The pits appear as small rimless depressions, typically 50 to 100 feet across (15 to 30 meters), with completely shadowed interiors. The pits are located along sections of winding channels, known on the Moon as “sinuous rilles,” that crisscross the floor of Philolaus Crater. Lunar sinuous rilles are generally thought to be collapsed, or partially collapsed, lava tubes, underground tunnels that were once streams of flowing lava.

Cities

Once lunar settlement has passed beyond the initial colony stage to permanent cities, construction of labyrinthine underground corridors and greater voids in the rocky crust becomes possible. Advances in technology would need to produce fast tunnel cutters that melt through the lunar rock and form a structurally sound finished surface.

The rock overhead shields the inhabitants from radiation, changes in temperature during the day/night cycle and virtually all meteors. As an additional safety measure, airlocks could separate neighborhoods. Parks and gardens could be created in excavated voids using artificial light or beneath transparent domes roofing craters. Agriculture produce would be grown hydroponically during the lunar day in excavated channels covered with a transparent skylight that could be covered with an insulated moveable roof during the lunar night.

Von Braun Moon City

The crater walls would be excellent places to locate windows, allowing the inhabitants to look out on the actual lunar surface.
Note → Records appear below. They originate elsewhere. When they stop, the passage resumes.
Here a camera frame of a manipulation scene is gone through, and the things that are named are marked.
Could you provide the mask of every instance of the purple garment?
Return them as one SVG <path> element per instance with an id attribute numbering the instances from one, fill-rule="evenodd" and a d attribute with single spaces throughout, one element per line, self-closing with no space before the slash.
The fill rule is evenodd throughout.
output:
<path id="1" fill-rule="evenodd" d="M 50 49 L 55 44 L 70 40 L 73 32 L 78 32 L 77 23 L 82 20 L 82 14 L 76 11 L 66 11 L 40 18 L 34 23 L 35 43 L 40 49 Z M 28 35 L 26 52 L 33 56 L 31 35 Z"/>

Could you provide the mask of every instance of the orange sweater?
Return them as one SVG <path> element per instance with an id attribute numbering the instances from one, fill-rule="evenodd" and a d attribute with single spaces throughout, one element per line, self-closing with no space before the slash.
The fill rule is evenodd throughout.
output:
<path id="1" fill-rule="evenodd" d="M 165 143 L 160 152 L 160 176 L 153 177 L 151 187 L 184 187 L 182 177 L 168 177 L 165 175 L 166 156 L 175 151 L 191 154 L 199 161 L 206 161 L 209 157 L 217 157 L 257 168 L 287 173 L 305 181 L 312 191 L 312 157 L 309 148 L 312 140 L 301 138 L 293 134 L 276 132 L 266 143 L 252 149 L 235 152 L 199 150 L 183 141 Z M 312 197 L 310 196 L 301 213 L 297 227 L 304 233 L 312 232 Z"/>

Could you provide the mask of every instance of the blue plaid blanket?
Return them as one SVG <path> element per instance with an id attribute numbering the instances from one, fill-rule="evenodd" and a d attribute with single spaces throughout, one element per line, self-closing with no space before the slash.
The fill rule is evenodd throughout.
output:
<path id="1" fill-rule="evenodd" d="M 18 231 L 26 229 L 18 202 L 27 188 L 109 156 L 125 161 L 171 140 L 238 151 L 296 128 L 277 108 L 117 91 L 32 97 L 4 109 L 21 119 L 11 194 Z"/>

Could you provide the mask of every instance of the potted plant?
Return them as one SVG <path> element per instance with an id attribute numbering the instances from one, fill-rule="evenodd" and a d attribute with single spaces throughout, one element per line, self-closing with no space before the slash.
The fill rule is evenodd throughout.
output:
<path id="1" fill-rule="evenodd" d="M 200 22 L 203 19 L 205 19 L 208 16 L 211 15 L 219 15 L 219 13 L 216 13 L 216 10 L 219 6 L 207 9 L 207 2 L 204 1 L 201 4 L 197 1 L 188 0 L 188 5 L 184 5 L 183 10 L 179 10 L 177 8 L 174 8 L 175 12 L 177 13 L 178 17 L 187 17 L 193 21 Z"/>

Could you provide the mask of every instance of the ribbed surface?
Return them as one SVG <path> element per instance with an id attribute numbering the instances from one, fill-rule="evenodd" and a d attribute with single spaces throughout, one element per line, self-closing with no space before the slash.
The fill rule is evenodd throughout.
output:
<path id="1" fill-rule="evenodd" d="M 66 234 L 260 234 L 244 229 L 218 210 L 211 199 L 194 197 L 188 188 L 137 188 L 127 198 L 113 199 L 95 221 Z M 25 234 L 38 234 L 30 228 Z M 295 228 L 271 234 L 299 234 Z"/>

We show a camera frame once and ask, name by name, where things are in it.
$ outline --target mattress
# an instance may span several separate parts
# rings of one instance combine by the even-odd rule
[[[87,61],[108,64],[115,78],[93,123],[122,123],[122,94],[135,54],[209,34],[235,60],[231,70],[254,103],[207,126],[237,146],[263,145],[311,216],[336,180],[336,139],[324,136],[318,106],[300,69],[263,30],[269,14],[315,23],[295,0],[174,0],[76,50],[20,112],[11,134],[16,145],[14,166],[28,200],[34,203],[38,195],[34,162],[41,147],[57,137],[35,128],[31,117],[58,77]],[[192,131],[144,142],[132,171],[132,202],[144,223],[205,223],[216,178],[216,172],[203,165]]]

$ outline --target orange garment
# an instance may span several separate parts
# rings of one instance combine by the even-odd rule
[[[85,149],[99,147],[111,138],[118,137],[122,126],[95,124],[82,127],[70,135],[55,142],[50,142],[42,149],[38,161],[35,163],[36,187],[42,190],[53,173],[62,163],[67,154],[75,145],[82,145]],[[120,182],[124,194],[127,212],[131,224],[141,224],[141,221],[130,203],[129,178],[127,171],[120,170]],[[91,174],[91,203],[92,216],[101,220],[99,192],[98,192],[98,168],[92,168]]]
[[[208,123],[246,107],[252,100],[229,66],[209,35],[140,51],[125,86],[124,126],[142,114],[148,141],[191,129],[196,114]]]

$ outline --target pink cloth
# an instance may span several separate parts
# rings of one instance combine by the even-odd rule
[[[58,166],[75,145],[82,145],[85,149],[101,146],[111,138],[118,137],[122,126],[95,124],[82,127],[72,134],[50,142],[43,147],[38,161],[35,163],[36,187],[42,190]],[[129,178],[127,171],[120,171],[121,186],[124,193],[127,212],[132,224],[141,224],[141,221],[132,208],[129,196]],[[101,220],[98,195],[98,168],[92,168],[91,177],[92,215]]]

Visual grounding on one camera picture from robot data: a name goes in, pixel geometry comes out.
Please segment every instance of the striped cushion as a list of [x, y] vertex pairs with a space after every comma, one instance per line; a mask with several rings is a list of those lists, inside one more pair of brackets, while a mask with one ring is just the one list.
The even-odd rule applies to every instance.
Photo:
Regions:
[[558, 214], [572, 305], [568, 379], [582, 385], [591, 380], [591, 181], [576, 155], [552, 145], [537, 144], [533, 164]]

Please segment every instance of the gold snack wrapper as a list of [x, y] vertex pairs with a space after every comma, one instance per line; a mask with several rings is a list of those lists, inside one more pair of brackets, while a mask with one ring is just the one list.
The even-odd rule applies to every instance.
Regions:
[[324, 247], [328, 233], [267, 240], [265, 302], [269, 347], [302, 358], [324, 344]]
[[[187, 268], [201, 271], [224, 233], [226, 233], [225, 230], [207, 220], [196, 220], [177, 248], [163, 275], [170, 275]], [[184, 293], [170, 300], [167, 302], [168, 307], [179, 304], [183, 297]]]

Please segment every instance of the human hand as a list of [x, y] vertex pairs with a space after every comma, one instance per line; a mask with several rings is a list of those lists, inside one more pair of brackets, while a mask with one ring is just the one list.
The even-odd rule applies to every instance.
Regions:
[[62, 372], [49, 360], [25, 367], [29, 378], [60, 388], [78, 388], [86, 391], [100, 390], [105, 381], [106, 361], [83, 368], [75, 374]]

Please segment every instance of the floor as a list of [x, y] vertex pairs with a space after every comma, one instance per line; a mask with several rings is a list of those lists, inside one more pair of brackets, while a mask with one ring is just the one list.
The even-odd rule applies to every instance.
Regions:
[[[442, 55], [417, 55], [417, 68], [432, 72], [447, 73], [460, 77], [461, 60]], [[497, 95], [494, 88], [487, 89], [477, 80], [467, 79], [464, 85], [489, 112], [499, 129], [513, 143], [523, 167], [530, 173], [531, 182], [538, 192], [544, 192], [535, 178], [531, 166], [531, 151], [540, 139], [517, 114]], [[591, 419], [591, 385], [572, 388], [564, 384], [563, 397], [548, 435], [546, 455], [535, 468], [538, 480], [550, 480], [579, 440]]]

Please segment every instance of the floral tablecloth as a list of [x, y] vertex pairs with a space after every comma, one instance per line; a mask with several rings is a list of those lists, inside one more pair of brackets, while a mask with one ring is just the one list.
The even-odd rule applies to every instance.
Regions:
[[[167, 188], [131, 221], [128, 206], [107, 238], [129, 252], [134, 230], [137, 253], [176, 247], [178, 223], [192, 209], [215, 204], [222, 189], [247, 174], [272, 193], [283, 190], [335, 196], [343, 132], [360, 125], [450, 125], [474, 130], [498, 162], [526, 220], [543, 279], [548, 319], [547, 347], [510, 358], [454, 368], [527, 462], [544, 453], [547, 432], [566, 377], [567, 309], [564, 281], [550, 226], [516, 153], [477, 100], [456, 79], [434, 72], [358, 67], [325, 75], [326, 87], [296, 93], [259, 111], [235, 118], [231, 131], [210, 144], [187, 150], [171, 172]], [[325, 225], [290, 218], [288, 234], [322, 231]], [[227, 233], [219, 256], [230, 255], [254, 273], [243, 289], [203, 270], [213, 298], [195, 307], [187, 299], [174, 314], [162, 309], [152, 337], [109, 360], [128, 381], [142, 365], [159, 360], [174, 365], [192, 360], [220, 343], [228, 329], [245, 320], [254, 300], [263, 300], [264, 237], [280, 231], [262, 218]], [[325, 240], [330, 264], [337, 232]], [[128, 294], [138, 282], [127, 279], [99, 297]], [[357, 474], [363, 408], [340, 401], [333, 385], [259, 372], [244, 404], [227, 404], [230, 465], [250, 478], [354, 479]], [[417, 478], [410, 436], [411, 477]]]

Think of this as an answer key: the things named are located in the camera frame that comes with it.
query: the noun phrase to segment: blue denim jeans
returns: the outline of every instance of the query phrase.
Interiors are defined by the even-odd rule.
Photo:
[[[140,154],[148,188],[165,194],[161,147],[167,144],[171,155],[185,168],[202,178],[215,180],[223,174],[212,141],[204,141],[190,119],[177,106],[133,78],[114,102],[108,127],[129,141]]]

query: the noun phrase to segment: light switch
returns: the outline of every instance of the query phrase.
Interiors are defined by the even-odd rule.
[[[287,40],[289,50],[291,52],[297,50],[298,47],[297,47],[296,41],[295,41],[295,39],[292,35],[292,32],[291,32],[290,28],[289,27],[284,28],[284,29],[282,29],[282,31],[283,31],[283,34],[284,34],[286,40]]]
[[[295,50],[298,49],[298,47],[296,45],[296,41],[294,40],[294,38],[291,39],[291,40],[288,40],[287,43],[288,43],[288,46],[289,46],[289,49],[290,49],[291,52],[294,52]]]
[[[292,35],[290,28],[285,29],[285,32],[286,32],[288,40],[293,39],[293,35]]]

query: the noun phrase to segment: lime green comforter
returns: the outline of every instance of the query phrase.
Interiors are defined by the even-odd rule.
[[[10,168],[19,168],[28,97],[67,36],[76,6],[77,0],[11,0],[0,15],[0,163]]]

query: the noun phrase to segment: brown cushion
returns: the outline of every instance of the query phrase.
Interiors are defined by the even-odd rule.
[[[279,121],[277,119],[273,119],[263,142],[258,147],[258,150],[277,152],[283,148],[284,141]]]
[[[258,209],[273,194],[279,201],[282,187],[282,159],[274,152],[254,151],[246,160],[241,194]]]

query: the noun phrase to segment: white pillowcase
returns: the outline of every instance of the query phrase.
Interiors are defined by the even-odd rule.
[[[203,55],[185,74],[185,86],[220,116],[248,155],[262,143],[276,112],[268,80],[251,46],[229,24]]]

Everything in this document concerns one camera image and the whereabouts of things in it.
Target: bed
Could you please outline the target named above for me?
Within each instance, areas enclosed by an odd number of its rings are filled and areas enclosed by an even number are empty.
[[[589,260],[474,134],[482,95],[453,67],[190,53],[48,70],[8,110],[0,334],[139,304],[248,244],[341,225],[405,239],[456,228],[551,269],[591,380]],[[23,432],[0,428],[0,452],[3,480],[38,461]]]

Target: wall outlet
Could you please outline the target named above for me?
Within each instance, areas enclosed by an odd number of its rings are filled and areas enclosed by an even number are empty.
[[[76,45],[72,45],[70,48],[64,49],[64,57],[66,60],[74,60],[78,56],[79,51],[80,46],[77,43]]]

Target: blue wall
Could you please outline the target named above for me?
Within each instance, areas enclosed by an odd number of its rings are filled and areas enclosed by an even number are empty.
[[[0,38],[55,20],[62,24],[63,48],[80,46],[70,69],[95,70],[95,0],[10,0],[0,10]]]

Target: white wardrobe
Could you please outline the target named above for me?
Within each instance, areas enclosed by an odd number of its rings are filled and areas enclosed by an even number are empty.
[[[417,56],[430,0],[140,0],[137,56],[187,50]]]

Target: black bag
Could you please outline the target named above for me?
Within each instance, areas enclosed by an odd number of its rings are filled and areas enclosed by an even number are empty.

The actual windows would be set back within the wall to eliminate penetration by micrometeors. The rock overhang could provide radiation and meteor protection.

Adjacent domed craters could be parks containing trees growing to great size and height in the weak gravity. With the moon's light gravity, it would be feasible for the domes to be constructed of material able to shield against small meteors and radiation.

Within most of the city, outside views would be video perspectives of lunar or earthly scenes displayed on walls. Power would most likely be generated by fission or fusion energy or the sun. The latter source would come from solar cells located on heights at the lunar poles able to catch the maximum period of daylight. Power lines laid in trenches cut in the lunar surface would connect the solar power sources to the lunar cities in non-polar regions. Two hundred years in the future, the lunar cities could be connected by underground tubes through which trains would travel.

Given the relatively light gravity compared to earth, exercise for the able bodied would be mandatory for physical health. Should long-term presence in such a light gravity be ill advised (persons would weigh less than one fifth of their earth weight), periodic stays on earth may be required.